Exercise prompt »
Leave no line out. Transcribe the whole listing exactly.

Information provided »
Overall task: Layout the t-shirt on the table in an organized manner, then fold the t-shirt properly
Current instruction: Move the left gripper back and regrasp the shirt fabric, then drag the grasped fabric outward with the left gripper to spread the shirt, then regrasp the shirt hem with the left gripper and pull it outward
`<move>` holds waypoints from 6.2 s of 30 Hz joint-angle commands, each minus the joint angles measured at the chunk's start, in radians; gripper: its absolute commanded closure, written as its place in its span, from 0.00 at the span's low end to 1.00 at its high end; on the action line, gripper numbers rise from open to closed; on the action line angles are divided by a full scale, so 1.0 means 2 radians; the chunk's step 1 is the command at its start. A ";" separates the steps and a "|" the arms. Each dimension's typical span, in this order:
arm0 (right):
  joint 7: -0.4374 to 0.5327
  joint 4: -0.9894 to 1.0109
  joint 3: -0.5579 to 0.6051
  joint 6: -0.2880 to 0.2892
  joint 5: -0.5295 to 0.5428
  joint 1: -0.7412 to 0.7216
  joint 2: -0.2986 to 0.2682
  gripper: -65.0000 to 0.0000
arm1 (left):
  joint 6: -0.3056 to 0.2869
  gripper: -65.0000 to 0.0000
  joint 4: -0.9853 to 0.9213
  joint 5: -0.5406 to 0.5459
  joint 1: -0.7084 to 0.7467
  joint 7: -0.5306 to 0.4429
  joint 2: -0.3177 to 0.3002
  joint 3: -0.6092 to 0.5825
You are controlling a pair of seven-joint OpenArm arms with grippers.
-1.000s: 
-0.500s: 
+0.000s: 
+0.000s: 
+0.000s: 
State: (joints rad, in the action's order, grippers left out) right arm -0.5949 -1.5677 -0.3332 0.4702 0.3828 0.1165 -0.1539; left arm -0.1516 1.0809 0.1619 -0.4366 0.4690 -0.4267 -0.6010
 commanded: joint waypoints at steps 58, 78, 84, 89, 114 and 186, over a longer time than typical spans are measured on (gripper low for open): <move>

Answer for this exercise »
Overall task: Layout the t-shirt on the table in an organized manner, then fold the t-shirt properly
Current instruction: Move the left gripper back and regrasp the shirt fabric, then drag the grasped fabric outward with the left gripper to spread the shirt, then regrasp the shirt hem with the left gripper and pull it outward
`<move>` holds waypoints from 6.2 s of 30 Hz joint-angle commands, each minus the joint angles measured at the chunk's start, in radians; gripper: its absolute commanded closure, written as its place in its span, from 0.00 at the span's low end to 1.00 at its high end; on the action line, gripper numbers rise from open to closed; on the action line angles are divided by a full scale, so 1.0 means 2 radians; the chunk's step 1 is the command at its start. A ";" separates the steps and a "|" the arms. Each dimension's typical span, in this order:
arm0 (right):
  joint 7: -0.4374 to 0.5327
  joint 4: -0.9894 to 1.0109
  joint 3: -0.5579 to 0.6051
  joint 6: -0.2880 to 0.2892
  joint 5: -0.5295 to 0.5428
  joint 1: -0.7412 to 0.7216
  joint 2: -0.2986 to 0.2682
  gripper: -65.0000 to 0.0000
arm1 (left):
  joint 6: -0.3056 to 0.2869
  gripper: -65.0000 to 0.0000
  joint 4: -0.9853 to 0.9213
  joint 5: -0.5406 to 0.5459
  joint 1: -0.7084 to 0.7467
  joint 7: -0.5306 to 0.4429
  joint 2: -0.3177 to 0.3002
  joint 3: -0.6092 to 0.5825
You are controlling a pair of seven-joint OpenArm arms with grippers.
-1.000s: 
-0.500s: 
+0.000s: 
+0.000s: 
+0.000s: 
State: (joints rad, in the action's order, grippers left out) right arm -0.5949 -1.5677 -0.3332 0.4702 0.3828 0.1165 -0.1539; left arm -0.1516 1.0809 0.1619 -0.4366 0.4690 -0.4267 -0.6010
 commanded: joint waypoints at steps 58, 78, 84, 89, 114 and 186, over a longer time than typical spans are measured on (gripper low for open): <move>

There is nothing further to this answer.